Emmanuel Akosile | ConsumerConnect

The Federal Government’s recent moves to boost the commercial value of the nation’s electricity sector via increased tariffs may attract inflow of fresh capital to the vital but troubled sector soon, as the Central Bank of Nigeria (CBN) introduces a framework for financing electricity meters in the country.

ConsumerConnect gathered there are plans by private financial groups to raise about N480 billion credit facility for meter acquisitions across the electricity value chain in the country.

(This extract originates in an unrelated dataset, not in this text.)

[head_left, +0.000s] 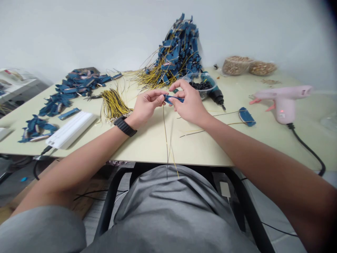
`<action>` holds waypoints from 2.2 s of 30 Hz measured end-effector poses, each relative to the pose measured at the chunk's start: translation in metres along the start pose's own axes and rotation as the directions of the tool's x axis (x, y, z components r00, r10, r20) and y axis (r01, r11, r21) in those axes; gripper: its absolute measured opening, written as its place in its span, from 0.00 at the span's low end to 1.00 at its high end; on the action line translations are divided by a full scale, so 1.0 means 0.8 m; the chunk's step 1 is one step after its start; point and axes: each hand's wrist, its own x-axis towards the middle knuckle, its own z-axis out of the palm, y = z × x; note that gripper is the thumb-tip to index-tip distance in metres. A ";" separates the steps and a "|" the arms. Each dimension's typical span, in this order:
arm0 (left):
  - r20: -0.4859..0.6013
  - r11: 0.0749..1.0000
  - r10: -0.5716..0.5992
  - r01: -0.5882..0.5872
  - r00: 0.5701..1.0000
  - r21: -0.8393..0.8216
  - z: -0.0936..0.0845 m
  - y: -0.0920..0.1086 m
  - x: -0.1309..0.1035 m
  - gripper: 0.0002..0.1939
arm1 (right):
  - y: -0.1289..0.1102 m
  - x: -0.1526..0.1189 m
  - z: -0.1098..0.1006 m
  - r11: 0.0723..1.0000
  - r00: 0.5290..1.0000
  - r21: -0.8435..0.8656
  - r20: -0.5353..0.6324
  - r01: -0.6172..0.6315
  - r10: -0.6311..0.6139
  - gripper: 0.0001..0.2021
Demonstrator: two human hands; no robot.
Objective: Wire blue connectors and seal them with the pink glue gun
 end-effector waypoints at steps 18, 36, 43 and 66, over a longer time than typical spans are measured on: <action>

The CBN Monday, October 19 released a framework for financing the National Mass Metering Programme (NMMP) recently implemented by the Federal Government, a development expected to close the metering gap of over 10 million electricity consumers in the industry.

The framework outlines the operational modalities of the CBN financing support to the Distribution Companies (downstream) and Local Meter Manufacturers (upstream).

The document stated: “The introduction of the service-based tariff (SBT) in the Nigeria Electricity Supply Industry (NESI) effective from 1st September 2020 has put increased emphasis on the need to close the metering gap in the NESI.

“The closing of this gap will enhance efficiency of revenue collection by Distribution Companies (DisCos) and thereby facilitate meeting their obligations to other upstream market participants.”

According to the CBN, the objectives of the framework are to increase Nigeria’s metering rate; eliminate arbitrary estimated billing; strengthen the local meter value chain by increasing local meter manufacturing, assembly and deployment capacity; and support Nigeria’s economic recovery by creating jobs in the local meter value chain.

Others are reduction of collection losses and increasing financial flows to achieve 100 percent market remittance obligations of the DisCos; and improve network monitoring capability and availability of data for market administration and investment decision making.”

The facility shall be administered at an “all-in” interest rate of not more than 9.0 percent per annum or any other rate as may be specified by CBN.

The Bankers’ Bank stated that as part of the bank’s COVID-19 relief package, the interest rate to be charged up to February 28, 2021, shall not exceed five percent per annum.

“Procurement of fully assembled meters from overseas is prohibited except meters imported by Meter Asset Providers (MAP) already in the country as at September 30, 2020, and verified by NERC; and importation of related metering infrastructure that are currently being produced in the country is also prohibited,” CBN said.